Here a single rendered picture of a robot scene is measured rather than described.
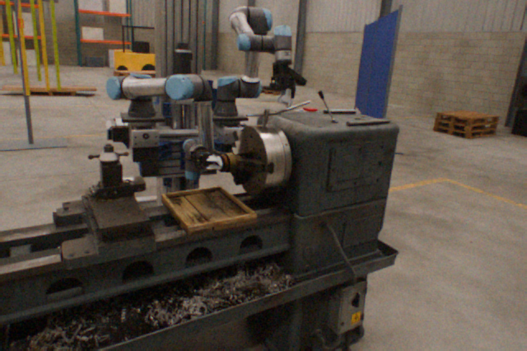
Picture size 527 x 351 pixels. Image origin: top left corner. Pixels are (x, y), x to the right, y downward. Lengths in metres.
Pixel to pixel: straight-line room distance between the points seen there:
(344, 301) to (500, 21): 10.93
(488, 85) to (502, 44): 1.09
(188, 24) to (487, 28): 10.84
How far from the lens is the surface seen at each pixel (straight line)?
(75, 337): 1.62
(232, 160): 1.60
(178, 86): 1.76
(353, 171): 1.80
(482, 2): 12.75
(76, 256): 1.36
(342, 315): 2.11
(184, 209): 1.65
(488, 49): 12.36
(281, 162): 1.59
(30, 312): 1.51
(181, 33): 2.38
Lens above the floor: 1.57
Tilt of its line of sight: 15 degrees down
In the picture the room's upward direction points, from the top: 4 degrees clockwise
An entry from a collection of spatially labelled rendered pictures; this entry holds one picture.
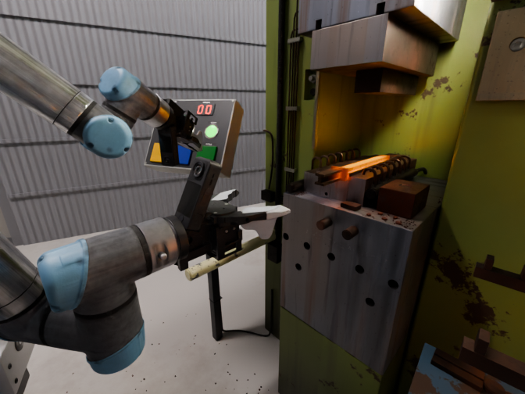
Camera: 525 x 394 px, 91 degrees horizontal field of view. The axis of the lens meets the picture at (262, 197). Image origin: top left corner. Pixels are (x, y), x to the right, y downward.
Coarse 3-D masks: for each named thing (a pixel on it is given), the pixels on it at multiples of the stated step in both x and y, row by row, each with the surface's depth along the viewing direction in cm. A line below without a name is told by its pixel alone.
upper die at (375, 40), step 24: (360, 24) 60; (384, 24) 57; (312, 48) 70; (336, 48) 65; (360, 48) 61; (384, 48) 58; (408, 48) 67; (432, 48) 79; (336, 72) 77; (408, 72) 77; (432, 72) 85
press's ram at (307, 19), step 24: (312, 0) 67; (336, 0) 63; (360, 0) 59; (384, 0) 56; (408, 0) 53; (432, 0) 58; (456, 0) 69; (312, 24) 68; (336, 24) 64; (408, 24) 64; (432, 24) 64; (456, 24) 74
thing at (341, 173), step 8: (368, 160) 84; (376, 160) 85; (336, 168) 71; (344, 168) 70; (352, 168) 74; (320, 176) 65; (328, 176) 68; (336, 176) 70; (344, 176) 71; (320, 184) 66
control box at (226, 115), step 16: (192, 112) 98; (208, 112) 95; (224, 112) 93; (240, 112) 97; (224, 128) 92; (208, 144) 93; (224, 144) 90; (192, 160) 93; (224, 160) 90; (224, 176) 93
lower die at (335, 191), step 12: (360, 156) 106; (372, 156) 100; (396, 156) 95; (324, 168) 86; (360, 168) 77; (384, 168) 80; (396, 168) 82; (312, 180) 80; (348, 180) 71; (360, 180) 69; (372, 180) 71; (312, 192) 81; (324, 192) 78; (336, 192) 75; (348, 192) 72; (360, 192) 70; (360, 204) 70
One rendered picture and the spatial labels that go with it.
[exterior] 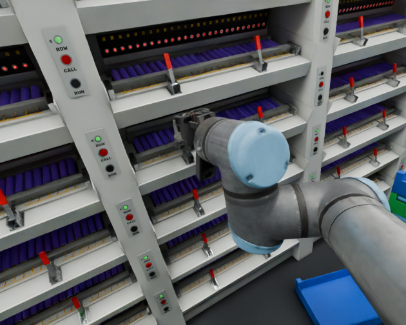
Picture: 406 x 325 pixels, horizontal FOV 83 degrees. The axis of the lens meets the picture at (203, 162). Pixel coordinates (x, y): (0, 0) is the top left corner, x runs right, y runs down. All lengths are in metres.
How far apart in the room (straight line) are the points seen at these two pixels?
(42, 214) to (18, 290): 0.24
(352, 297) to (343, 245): 0.95
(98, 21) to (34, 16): 0.10
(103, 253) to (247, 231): 0.49
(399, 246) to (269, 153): 0.17
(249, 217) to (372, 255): 0.16
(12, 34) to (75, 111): 0.15
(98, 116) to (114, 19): 0.19
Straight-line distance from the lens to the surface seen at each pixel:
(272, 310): 1.19
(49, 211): 0.67
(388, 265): 0.28
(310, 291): 1.25
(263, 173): 0.33
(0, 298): 0.85
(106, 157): 0.58
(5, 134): 0.60
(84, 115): 0.56
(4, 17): 0.56
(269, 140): 0.33
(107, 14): 0.56
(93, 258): 0.77
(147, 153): 0.67
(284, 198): 0.39
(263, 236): 0.40
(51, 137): 0.58
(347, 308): 1.24
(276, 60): 0.80
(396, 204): 1.05
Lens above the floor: 1.04
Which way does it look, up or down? 28 degrees down
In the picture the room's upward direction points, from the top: 10 degrees counter-clockwise
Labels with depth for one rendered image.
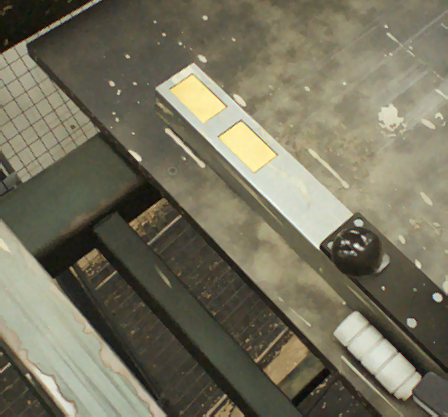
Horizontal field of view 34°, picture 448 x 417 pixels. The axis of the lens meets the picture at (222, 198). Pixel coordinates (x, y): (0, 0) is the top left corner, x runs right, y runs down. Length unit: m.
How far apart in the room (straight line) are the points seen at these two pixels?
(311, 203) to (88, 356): 0.24
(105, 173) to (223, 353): 0.22
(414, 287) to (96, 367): 0.27
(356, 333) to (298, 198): 0.13
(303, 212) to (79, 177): 0.23
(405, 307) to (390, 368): 0.05
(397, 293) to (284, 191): 0.13
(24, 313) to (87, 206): 0.17
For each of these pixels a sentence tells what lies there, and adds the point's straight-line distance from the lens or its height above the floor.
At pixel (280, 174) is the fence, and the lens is 0.68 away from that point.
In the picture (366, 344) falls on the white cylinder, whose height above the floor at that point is 1.39.
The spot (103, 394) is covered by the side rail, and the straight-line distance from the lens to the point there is 0.58.
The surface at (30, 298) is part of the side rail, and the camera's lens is 0.61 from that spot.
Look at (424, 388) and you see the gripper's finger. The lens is 0.53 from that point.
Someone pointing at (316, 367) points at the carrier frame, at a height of 0.79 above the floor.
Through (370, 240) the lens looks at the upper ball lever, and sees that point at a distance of 0.53.
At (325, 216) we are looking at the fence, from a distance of 0.66.
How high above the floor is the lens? 1.76
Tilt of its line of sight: 20 degrees down
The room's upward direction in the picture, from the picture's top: 30 degrees counter-clockwise
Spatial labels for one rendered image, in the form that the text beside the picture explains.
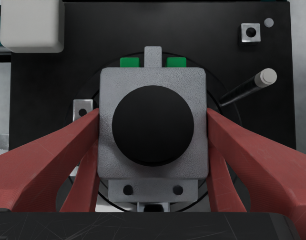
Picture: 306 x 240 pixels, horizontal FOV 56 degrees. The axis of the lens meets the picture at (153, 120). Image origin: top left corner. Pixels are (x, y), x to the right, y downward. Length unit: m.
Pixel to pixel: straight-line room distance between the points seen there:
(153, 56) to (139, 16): 0.10
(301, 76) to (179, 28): 0.12
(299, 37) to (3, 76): 0.29
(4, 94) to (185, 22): 0.20
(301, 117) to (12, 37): 0.25
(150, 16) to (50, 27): 0.08
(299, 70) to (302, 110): 0.04
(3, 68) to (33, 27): 0.10
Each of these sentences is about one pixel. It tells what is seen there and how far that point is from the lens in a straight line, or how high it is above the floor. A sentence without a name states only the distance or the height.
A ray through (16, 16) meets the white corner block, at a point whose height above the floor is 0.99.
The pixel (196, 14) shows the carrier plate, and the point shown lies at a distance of 0.27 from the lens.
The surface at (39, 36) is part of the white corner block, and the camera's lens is 0.25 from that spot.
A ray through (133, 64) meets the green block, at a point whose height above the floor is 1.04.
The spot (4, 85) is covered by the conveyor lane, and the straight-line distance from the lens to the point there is 0.34.
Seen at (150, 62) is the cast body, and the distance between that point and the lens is 0.16.
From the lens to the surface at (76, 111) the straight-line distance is 0.21.
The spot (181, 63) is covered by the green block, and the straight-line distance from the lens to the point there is 0.18.
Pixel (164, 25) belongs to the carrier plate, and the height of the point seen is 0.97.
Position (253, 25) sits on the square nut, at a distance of 0.26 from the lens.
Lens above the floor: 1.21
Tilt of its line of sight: 86 degrees down
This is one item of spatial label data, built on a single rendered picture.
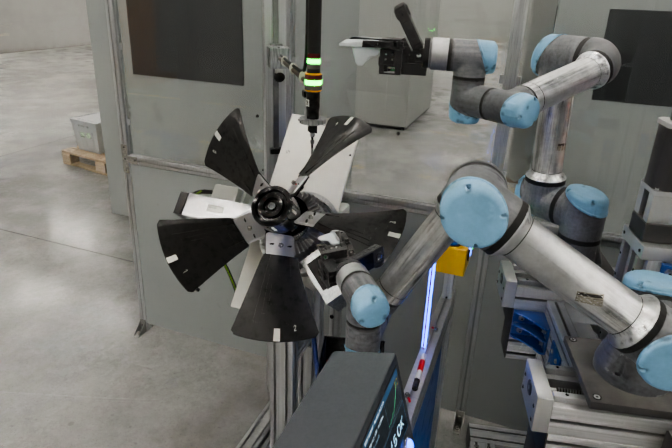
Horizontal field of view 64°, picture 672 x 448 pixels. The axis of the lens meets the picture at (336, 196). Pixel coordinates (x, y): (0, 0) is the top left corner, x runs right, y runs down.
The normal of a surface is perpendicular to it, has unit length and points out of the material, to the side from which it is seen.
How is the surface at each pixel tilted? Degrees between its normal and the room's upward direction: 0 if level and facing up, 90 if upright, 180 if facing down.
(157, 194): 90
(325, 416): 15
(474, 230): 86
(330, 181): 50
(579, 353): 0
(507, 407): 90
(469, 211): 86
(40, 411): 0
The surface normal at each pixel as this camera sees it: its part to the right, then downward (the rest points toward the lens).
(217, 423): 0.04, -0.93
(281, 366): -0.36, 0.33
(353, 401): -0.21, -0.94
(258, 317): 0.28, -0.30
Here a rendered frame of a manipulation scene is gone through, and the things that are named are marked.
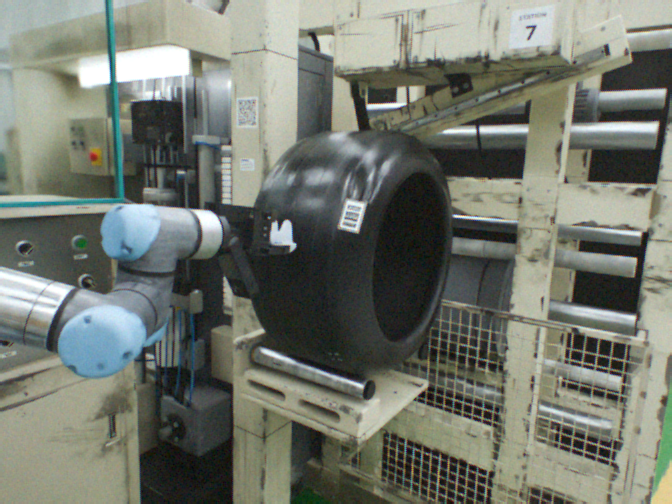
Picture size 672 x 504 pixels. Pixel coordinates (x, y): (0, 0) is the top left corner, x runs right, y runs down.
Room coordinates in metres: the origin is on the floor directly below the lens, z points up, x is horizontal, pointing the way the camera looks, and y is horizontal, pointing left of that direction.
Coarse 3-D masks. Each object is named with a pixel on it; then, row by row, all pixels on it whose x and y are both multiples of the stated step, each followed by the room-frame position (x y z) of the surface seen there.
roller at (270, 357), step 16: (256, 352) 1.14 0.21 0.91; (272, 352) 1.13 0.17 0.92; (288, 368) 1.08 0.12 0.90; (304, 368) 1.06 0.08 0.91; (320, 368) 1.04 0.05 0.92; (320, 384) 1.04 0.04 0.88; (336, 384) 1.00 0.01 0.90; (352, 384) 0.98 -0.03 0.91; (368, 384) 0.97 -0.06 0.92; (368, 400) 0.97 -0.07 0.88
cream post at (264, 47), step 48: (240, 0) 1.28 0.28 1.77; (288, 0) 1.30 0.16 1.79; (240, 48) 1.28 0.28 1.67; (288, 48) 1.30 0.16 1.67; (240, 96) 1.28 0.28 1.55; (288, 96) 1.30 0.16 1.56; (240, 144) 1.28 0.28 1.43; (288, 144) 1.30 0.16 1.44; (240, 192) 1.28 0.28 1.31; (240, 384) 1.28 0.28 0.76; (240, 432) 1.28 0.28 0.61; (288, 432) 1.32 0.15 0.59; (240, 480) 1.28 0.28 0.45; (288, 480) 1.32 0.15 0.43
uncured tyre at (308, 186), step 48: (336, 144) 1.04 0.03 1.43; (384, 144) 1.01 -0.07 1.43; (288, 192) 0.97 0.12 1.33; (336, 192) 0.92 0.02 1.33; (384, 192) 0.95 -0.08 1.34; (432, 192) 1.31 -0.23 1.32; (336, 240) 0.88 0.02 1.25; (384, 240) 1.44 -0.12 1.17; (432, 240) 1.35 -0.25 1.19; (288, 288) 0.92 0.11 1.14; (336, 288) 0.88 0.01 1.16; (384, 288) 1.38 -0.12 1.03; (432, 288) 1.24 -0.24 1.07; (288, 336) 0.98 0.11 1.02; (336, 336) 0.90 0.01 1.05; (384, 336) 0.97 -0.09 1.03
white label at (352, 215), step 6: (348, 204) 0.90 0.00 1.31; (354, 204) 0.90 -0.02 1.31; (360, 204) 0.90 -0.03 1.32; (366, 204) 0.89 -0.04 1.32; (348, 210) 0.89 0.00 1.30; (354, 210) 0.89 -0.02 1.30; (360, 210) 0.89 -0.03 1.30; (342, 216) 0.89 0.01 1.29; (348, 216) 0.89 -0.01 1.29; (354, 216) 0.89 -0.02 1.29; (360, 216) 0.89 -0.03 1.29; (342, 222) 0.89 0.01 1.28; (348, 222) 0.88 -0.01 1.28; (354, 222) 0.88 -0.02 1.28; (360, 222) 0.88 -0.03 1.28; (342, 228) 0.88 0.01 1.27; (348, 228) 0.88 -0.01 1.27; (354, 228) 0.88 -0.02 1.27
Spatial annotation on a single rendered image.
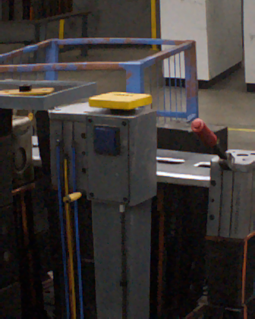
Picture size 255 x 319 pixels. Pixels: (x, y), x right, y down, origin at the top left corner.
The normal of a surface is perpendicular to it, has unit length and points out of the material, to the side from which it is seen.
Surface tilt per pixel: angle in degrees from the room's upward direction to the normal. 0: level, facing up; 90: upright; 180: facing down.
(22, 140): 90
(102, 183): 90
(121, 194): 90
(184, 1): 90
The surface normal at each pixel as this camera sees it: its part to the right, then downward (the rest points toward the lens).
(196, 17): -0.29, 0.20
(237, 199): -0.49, 0.18
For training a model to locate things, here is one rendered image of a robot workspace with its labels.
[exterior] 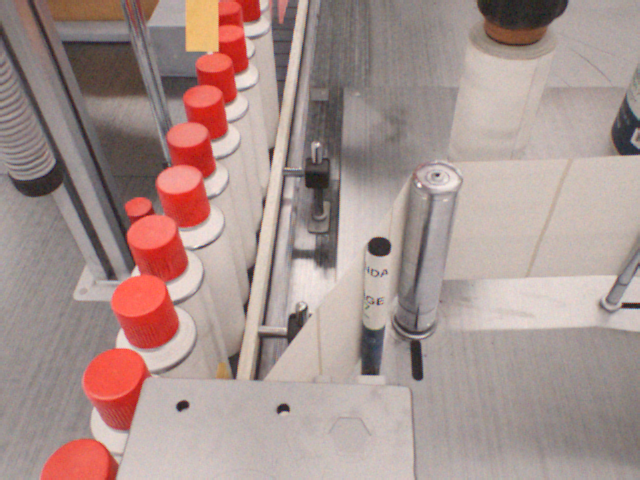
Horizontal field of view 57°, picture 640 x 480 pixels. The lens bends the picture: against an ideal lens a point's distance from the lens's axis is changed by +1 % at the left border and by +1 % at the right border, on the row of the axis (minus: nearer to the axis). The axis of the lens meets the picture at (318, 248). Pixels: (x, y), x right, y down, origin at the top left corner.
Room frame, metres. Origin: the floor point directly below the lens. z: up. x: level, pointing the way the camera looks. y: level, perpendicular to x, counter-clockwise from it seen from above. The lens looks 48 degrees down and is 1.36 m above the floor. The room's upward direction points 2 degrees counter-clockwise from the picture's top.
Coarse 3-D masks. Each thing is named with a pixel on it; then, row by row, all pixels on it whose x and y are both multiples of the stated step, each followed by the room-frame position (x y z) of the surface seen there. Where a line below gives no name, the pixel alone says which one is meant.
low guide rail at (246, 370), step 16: (304, 0) 0.95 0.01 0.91; (304, 16) 0.90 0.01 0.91; (288, 80) 0.71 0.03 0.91; (288, 96) 0.67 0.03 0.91; (288, 112) 0.64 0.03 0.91; (288, 128) 0.61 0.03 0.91; (272, 176) 0.51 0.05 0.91; (272, 192) 0.49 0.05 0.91; (272, 208) 0.46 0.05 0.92; (272, 224) 0.44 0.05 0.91; (272, 240) 0.42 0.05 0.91; (256, 272) 0.37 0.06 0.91; (256, 288) 0.35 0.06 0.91; (256, 304) 0.33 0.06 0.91; (256, 320) 0.31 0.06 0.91; (256, 336) 0.30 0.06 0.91; (256, 352) 0.29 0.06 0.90; (240, 368) 0.26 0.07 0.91
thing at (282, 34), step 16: (272, 0) 1.03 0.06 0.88; (272, 16) 0.97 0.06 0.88; (288, 16) 0.97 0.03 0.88; (272, 32) 0.92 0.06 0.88; (288, 32) 0.91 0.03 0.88; (304, 32) 0.91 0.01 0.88; (288, 48) 0.86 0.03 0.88; (288, 64) 0.81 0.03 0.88; (288, 144) 0.62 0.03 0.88; (272, 160) 0.59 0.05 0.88; (272, 256) 0.42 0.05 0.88; (256, 368) 0.28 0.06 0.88
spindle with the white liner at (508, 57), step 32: (480, 0) 0.53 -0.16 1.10; (512, 0) 0.50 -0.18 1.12; (544, 0) 0.50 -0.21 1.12; (480, 32) 0.54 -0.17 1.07; (512, 32) 0.51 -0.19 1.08; (544, 32) 0.52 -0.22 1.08; (480, 64) 0.51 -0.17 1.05; (512, 64) 0.49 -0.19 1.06; (544, 64) 0.50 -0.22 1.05; (480, 96) 0.51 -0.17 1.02; (512, 96) 0.49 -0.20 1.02; (480, 128) 0.50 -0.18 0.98; (512, 128) 0.49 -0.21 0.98; (448, 160) 0.53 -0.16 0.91; (480, 160) 0.50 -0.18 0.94
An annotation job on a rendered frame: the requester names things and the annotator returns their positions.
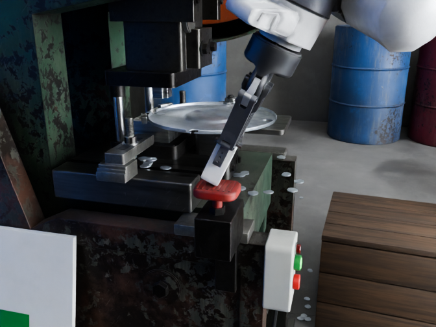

++++

▶ _Required action_
Write out the lines from the start of the material to the line with "(488, 85) to (502, 44): 1.09", inclusive and exactly. Skip the pictures.

▶ _Result_
Here a single rendered picture of a robot scene is measured rather than described.
Picture size 527 x 351 pixels. Image origin: top left corner. Pixels are (x, y), x to the right, y downward. Lengths in metres.
Pixel to pixel: straight-line room distance between the points seen there:
(344, 301) to (500, 21): 10.93
(488, 85) to (502, 44): 1.09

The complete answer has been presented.